Geron Completes Divestiture of Stem Cell Assets

GlobeNewswire

Menlo Park, CA, October 1, 2013 - Geron Corporation (GERN) today announced the closing of the transaction to divest the company`s stem cell assets. On January 4, 2013, Geron entered into an Asset Contribution Agreement (the "Agreement") with BioTime, Inc. (BTX) and Asterias Biotherapeutics, Inc. (formerly known as BioTime Acquisition Corporation). The closing of the transaction was subject to certain approvals by BioTime`s shareholders, the effectiveness of certain registration statements filed by BioTime and Asterias with the Securities and Exchange Commission (the "SEC") with respect to the securities as contemplated by the Agreement, and other negotiated closing conditions. The closing of the transaction occurred on October 1, 2013.

Under the terms of the Agreement, upon closing of the transaction, Geron contributed to Asterias intellectual property and tangible assets related to its discontinued human embryonic stem cell programs, including cell lines and a Phase I clinical trial in patients with acute spinal cord injury; intellectual property related to its autologous cellular immunotherapy program, including a Phase I/II clinical trial of autologous immunotherapy in patients with acute myelogenous leukemia; and non-therapeutic applications of pluripotent stem cells, such as cellular assay products for use in drug development and toxicity screening. As consideration for Geron`s contributions, Geron received approximately 6.5 million shares of Asterias Series A common stock. Asterias will also pay royalties to Geron on the sale of products that are commercialized, if any, in reliance upon Geron patents acquired by Asterias. BioTime contributed to Asterias approximately 8.9 million shares of BioTime common stock to be held by Asterias, five-year warrants to purchase eight million additional shares of BioTime common stock at an exercise price of $5.00 per share (the "BioTime Warrants"), rights to use certain human embryonic stem cell lines, and minority stakes in two of BioTime`s subsidiaries. In addition, BioTime had previously loaned $5 million to Asterias and the principal amount of this debt has been cancelled as part of the closing. As consideration for BioTime`s contributions, BioTime received approximately 21.8 million shares of Asterias Series B common stock and three-year warrants to purchase 3.15 million additional shares of Asterias Series B common stock at an exercise price of $5.00 per share (the "Asterias Warrants").
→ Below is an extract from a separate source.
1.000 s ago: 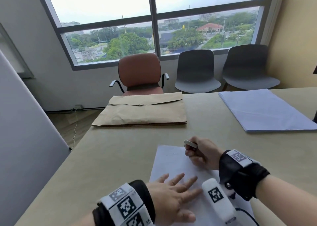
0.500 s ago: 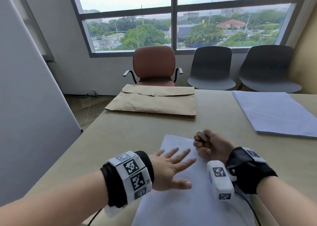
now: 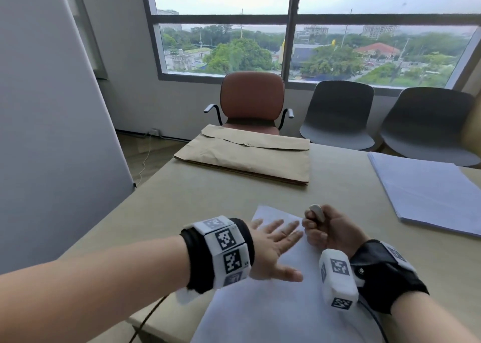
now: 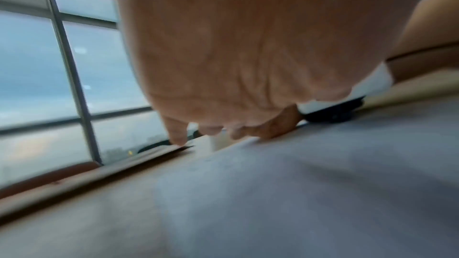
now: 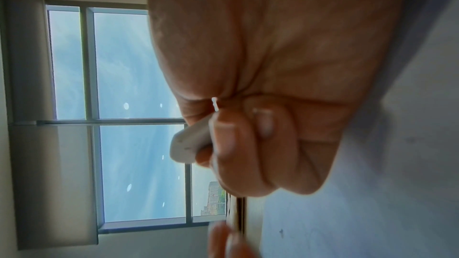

Under the terms of the Agreement and subject to applicable law, Geron will distribute the Asterias Series A common stock received from Asterias to Geron`s stockholders on a pro rata basis (the "Series A Distribution"), other than with respect to fractional shares and stockholders in certain to-be-determined excluded jurisdictions, who will instead receive cash on a pro rata basis. To initiate the Series A Distribution, Geron will set a record date, following notice from BioTime and Asterias that certain securities registration or qualification requirements have been met. Only Geron stockholders as of that record date will be eligible to participate in the Series A Distribution. Following the Series A Distribution to Geron`s stockholders, Asterias will then distribute the BioTime Warrants on a pro rata basis to the holders of Asterias Series A common stock. Further information about the Series A Distribution and the BioTime Warrants distribution will be available upon the record date, which is expected to occur within the next sixty days. A public announcement regarding the record date is expected to occur at least ten days prior to the record date.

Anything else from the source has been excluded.